El prelado palideció e hizo un movimiento como si fuera a caerse. Dos de los sacerdotes que estaban cerca quisieron ayudarlo suponiendo que se desvanecería, pero él lo impidió con una seña de su mano. Miguel se valió de los ojos para enviarle a Pedro el mensaje silencioso: “Ya basta, debes retirarte”. El militar lo entendió y antes de acatar la recomendación de su amigo dijo:
—De cualquier manera gracias por su atención, señor Arzobispo. Espero haber sido claro y que comprenda Usted la importancia que para todos tiene su misión evangelizadora y necesariamente amorosa.

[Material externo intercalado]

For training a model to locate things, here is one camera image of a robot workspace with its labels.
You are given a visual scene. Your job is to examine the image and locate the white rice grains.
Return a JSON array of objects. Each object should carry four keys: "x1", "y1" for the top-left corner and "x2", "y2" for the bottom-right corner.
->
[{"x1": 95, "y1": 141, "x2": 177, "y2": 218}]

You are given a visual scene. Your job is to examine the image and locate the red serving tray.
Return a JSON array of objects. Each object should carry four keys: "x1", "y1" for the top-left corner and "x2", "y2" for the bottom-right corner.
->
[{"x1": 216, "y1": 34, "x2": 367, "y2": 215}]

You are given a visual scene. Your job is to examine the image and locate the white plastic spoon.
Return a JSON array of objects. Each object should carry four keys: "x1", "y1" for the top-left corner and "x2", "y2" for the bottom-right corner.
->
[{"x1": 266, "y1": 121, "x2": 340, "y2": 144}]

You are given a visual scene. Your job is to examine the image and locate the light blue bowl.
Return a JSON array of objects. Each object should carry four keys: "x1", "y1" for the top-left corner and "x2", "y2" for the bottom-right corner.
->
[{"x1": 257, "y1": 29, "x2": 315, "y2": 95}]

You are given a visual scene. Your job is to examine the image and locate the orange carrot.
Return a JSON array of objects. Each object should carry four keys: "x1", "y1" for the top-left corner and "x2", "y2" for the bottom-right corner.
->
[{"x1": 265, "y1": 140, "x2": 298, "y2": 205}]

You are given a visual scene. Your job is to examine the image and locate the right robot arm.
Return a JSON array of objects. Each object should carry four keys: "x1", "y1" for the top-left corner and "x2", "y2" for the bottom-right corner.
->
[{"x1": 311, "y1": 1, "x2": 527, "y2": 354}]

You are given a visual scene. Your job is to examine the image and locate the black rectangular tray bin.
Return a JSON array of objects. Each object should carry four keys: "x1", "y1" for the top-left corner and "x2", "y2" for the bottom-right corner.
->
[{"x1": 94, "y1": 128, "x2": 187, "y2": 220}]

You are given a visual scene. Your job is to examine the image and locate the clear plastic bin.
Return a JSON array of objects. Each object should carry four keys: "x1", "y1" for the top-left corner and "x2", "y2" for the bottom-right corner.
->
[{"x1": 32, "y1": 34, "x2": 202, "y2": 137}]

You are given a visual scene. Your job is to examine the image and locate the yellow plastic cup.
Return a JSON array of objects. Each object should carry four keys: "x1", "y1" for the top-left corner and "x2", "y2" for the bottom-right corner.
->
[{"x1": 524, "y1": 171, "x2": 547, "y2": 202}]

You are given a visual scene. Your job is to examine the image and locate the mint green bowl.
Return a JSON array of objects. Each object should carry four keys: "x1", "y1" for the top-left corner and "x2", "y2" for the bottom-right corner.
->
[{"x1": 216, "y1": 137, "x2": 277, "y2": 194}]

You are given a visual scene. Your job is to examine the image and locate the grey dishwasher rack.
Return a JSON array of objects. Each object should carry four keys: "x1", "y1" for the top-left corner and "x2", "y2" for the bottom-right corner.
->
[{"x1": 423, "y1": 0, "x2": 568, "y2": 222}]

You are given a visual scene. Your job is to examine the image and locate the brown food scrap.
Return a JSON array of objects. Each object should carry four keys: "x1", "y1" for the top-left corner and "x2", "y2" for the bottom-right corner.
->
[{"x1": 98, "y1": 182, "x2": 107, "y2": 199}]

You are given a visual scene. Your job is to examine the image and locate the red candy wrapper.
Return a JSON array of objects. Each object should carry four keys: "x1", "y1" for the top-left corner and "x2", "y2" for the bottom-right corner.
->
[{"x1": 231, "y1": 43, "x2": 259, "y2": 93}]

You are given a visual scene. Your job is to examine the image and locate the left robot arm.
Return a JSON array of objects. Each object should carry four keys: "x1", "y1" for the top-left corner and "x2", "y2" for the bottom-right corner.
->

Pedro hizo una reverencia a todos los presentes y se despidió diciéndoles:
—Dios los ilumine para que no caigan en la trampa que algún ser demoniaco les ha tendido. Dio la media vuelta para no ver las reacciones de sus obligados anfitriones. Antes de salir del salón se paró y sin voltear espetó: —Dios y ustedes son testigos de esta visita de buena voluntad. —Esta última frase fue rubricada con el portazo que produjo la fuerza física de Pedro.